**About this task**
Nothing other than an exact copy of the records should be returned.

**Provided data**
---

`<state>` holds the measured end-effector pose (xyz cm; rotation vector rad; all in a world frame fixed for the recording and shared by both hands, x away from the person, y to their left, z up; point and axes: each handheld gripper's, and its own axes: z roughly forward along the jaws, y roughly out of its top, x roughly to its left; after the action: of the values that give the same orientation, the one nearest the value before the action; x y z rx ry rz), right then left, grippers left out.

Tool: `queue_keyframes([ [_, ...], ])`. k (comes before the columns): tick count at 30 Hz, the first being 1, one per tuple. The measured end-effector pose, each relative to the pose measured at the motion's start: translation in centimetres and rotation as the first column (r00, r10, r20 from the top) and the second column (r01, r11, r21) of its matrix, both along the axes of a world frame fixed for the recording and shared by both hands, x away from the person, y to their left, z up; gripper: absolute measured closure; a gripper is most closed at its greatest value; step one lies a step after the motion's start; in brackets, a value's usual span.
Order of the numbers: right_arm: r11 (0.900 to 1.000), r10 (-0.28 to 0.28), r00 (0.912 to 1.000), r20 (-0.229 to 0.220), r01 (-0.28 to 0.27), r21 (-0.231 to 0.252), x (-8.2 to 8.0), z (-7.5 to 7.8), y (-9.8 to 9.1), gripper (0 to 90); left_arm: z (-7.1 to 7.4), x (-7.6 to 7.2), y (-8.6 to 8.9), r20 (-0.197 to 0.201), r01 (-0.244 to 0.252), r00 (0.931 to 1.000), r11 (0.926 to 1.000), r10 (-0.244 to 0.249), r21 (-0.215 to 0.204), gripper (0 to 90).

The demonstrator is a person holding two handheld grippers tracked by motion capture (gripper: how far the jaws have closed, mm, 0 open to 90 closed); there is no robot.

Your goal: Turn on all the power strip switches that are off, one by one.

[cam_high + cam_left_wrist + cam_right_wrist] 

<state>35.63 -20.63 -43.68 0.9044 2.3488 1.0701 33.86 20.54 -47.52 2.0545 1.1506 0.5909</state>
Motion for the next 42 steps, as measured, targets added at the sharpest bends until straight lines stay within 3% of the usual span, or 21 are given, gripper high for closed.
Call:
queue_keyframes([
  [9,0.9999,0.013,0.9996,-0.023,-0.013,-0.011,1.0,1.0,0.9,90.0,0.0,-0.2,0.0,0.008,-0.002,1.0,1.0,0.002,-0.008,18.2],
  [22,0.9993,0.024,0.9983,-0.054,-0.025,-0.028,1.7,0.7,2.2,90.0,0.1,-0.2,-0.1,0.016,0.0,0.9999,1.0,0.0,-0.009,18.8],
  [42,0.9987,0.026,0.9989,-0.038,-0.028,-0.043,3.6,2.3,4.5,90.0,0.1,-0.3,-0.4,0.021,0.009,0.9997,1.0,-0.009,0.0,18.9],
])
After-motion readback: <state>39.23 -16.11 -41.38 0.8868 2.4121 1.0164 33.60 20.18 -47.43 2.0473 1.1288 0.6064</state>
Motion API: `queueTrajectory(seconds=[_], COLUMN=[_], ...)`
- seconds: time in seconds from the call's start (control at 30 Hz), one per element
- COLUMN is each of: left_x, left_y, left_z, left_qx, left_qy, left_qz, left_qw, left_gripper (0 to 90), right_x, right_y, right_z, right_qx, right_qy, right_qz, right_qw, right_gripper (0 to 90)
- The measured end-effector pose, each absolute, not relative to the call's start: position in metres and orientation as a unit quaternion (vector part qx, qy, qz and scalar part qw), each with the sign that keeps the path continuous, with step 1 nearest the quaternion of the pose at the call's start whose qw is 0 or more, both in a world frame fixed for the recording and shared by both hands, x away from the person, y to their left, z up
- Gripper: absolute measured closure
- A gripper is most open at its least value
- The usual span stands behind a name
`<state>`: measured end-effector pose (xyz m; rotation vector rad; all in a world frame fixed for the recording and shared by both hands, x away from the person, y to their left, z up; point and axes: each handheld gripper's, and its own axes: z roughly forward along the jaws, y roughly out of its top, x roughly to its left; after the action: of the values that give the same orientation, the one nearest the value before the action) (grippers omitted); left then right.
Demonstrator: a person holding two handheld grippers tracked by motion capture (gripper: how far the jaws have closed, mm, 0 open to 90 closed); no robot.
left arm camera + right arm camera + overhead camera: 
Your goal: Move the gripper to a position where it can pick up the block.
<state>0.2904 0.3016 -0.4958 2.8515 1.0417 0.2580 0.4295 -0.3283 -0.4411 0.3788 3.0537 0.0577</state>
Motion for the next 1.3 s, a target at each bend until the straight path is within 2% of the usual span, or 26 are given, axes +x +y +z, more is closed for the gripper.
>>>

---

**Exercise response**
`<state>` holds the measured end-effector pose (xyz cm; rotation vector rad; all in a world frame fixed for the recording and shared by both hands, x away from the person, y to their left, z up; point and axes: each handheld gripper's, and its own axes: z roughly forward along the jaws, y roughly out of its top, x roughly to its left; after the action: of the values that give the same orientation, the one nearest the value before the action; x y z rx ry rz), right then left, grippers left out.

Tool: `queue_keyframes([ [_, ...], ])`. k (comes before the columns): tick count at 30 Hz, the first being 1, one per tuple. The measured end-effector pose, each relative to the pose measured at the motion's start: translation in centimetres and rotation as the first column (r00, r10, r20 from the top) and the second column (r01, r11, r21) of its matrix, both along the axes of a world frame fixed for the recording and shared by both hands, x away from the person, y to their left, z up; gripper: absolute measured closure; a gripper is most closed at its greatest value; step one lies a step after the motion's start; in brackets, a value's usual span.
Order of the numbers: right_arm: r11 (0.900 to 1.000), r10 (-0.28 to 0.28), r00 (0.912 to 1.000), r20 (-0.229 to 0.220), r01 (-0.28 to 0.27), r21 (-0.231 to 0.252), x (-8.2 to 8.0), z (-7.5 to 7.8), y (-9.8 to 9.1), gripper (0 to 90); left_arm: z (-7.1 to 7.4), x (-7.6 to 7.2), y (-8.6 to 8.9), r20 (-0.197 to 0.201), r01 (-0.244 to 0.252), r00 (0.931 to 1.000), r11 (0.926 to 1.000), r10 (-0.244 to 0.249), r21 (-0.215 to 0.204), gripper (0 to 90).

The demonstrator is a person holding two handheld grippers tracked by motion capture (gripper: how far the jaws have closed, mm, 0 open to 90 closed); there is no robot.

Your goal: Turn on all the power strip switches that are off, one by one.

[cam_high + cam_left_wrist + cam_right_wrist] 

<state>35.63 -20.63 -43.68 0.9044 2.3488 1.0701 33.86 20.54 -47.52 2.0545 1.1506 0.5909</state>
Motion for the next 42 steps, as measured, targets added at the sharpest bends until straight lines stay within 3% of the usual span, or 21 are given, gripper high for closed.
Call:
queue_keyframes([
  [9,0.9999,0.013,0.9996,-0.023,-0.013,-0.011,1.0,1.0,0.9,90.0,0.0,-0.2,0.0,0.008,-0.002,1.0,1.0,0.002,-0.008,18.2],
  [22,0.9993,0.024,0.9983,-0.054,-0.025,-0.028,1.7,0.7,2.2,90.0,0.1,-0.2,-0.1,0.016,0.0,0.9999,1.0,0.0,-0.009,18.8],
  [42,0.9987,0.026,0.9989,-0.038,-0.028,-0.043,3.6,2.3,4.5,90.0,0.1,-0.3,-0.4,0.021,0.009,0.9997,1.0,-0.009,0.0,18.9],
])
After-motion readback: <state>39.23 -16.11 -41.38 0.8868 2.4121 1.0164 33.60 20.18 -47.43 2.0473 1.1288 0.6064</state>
Motion API: `queueTrajectory(seconds=[_], COLUMN=[_], ...)`
- seconds: time in seconds from the call's start (control at 30 Hz), one per element
- COLUMN is each of: left_x, left_y, left_z, left_qx, left_qy, left_qz, left_qw, left_gripper (0 to 90), right_x, right_y, right_z, right_qx, right_qy, right_qz, right_qw, right_gripper (0 to 90)
- The measured end-effector pose, each absolute, not relative to the call's start: position in metres and orientation as a unit quaternion (vector part qx, qy, qz and scalar part qw), each with the sign that keeps the path continuous, with step 1 nearest the quaternion of the pose at the call's start whose qw is 0 or more, both in a world frame fixed for the recording and shared by both hands, x away from the person, y to their left, z up
- Gripper: absolute measured closure
- A gripper is most open at its least value
- The usual span stands behind a name
`<state>`: measured end-effector pose (xyz m; rotation vector rad; all in a world frame fixed for the recording and shared by both hands, x away from the person, y to their left, z up; point and axes: each handheld gripper's, and its own axes: z roughly forward along the jaws, y roughly out of its top, x roughly to its left; after the action: of the values that give the same orientation, the one nearest the value before the action) (grippers omitted); left then right.
Demonstrator: a person holding two handheld grippers tracked by motion capture (gripper: how far the jaws have closed, mm, 0 open to 90 closed); no robot.
left arm camera + right arm camera + overhead camera: 
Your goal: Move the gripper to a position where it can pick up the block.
<state>0.2904 0.3016 -0.4958 2.8515 1.0417 0.2580 0.4295 -0.3283 -0.4411 0.3788 3.0537 0.0577</state>
Motion for the next 1.3 s, a target at each bend until the straight path is within 2% of the usual span, or 26 are given, axes +x +y +z, more is closed for the gripper.
>>>

Nothing more belongs to the answer.